**PROBLEM REQUIREMENTS:** Gather the lines from the material that contain "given".

**DATASET EXTRACT:**
# # # #

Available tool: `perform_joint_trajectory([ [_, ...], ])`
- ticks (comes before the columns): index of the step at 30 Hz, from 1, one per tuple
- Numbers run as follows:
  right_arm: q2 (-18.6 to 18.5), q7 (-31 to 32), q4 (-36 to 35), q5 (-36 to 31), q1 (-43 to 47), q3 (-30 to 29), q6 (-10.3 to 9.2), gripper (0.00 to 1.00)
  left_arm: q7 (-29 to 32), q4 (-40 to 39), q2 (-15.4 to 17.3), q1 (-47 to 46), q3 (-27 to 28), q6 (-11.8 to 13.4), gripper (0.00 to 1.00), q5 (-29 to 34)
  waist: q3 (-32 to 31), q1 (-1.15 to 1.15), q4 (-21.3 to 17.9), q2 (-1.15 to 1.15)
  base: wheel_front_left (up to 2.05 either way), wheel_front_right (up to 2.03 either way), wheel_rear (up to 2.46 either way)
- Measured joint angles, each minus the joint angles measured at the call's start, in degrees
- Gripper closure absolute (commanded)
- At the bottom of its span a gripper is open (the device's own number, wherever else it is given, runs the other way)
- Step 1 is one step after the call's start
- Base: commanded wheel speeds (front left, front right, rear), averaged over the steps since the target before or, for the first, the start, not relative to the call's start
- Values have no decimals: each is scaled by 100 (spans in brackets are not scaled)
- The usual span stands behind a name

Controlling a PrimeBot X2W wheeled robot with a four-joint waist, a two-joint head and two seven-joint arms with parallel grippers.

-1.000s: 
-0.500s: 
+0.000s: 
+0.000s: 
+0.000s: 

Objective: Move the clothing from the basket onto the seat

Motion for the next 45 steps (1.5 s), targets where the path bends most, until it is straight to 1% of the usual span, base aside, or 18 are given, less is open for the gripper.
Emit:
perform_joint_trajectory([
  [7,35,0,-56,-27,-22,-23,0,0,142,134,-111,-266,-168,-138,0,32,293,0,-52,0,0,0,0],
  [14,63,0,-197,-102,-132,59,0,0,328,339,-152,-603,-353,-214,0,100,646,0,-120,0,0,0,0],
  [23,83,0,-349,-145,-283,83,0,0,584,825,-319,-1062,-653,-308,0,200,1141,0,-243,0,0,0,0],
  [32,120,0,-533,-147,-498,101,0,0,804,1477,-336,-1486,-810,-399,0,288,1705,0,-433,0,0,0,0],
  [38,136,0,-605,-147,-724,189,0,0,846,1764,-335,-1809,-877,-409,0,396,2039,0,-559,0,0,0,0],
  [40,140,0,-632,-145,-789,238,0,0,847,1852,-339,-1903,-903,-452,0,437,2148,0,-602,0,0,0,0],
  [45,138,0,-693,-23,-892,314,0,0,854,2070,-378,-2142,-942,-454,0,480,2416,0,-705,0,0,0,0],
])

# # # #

**SOLUTION:**
- At the bottom of its span a gripper is open (the device's own number, wherever else it is given, runs the other way)
Motion for the next 45 steps (1.5 s), targets where the path bends most, until it is straight to 1% of the usual span, base aside, or 18 are given, less is open for the gripper.

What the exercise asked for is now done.